From the line containing "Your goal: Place" to the end of the listing, write out every line exactly; leave out everything else.
=====
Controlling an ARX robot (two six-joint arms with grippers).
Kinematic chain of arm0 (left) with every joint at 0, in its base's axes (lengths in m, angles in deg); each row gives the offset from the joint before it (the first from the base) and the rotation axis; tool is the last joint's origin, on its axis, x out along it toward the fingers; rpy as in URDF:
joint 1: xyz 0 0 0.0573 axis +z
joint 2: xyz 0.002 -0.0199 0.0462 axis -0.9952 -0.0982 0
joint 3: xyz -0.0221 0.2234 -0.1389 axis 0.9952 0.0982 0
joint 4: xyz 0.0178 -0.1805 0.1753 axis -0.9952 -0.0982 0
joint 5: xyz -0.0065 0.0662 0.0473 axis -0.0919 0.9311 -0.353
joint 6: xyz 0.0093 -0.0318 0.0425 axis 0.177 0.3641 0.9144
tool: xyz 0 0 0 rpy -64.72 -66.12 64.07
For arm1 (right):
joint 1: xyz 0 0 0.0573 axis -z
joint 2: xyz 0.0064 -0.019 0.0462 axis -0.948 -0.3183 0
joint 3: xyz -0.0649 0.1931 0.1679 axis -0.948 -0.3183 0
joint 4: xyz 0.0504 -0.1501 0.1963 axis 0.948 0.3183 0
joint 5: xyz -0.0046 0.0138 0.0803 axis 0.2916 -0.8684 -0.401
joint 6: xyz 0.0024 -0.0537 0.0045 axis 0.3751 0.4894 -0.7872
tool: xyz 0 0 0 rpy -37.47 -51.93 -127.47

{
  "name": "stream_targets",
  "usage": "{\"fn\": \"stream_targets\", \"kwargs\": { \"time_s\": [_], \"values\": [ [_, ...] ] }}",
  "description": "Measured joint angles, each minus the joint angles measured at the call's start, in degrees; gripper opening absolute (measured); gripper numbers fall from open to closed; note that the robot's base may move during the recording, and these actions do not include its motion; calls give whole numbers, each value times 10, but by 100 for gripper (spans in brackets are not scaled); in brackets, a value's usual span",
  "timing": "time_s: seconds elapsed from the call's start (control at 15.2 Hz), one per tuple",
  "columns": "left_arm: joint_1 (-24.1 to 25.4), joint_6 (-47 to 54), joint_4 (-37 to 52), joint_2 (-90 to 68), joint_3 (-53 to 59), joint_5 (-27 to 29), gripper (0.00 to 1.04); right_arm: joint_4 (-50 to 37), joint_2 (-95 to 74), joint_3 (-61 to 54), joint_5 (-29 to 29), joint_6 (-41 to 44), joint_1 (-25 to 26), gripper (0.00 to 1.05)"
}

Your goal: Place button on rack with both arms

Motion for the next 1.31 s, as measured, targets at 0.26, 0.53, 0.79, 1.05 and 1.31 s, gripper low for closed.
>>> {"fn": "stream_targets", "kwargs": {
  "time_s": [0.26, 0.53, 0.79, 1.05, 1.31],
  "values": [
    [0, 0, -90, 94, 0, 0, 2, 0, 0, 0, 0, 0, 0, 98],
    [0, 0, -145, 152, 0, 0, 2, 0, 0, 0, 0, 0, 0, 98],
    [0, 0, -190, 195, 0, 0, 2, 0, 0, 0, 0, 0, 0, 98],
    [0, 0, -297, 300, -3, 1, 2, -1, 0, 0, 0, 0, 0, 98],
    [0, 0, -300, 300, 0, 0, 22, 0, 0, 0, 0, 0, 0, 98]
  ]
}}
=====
### [THE COMPLETED TASK]
Your goal: Place button on rack with both arms

Motion for the next 1.31 s, as measured, targets at 0.26, 0.53, 0.79, 1.05 and 1.31 s, gripper low for closed.
>>> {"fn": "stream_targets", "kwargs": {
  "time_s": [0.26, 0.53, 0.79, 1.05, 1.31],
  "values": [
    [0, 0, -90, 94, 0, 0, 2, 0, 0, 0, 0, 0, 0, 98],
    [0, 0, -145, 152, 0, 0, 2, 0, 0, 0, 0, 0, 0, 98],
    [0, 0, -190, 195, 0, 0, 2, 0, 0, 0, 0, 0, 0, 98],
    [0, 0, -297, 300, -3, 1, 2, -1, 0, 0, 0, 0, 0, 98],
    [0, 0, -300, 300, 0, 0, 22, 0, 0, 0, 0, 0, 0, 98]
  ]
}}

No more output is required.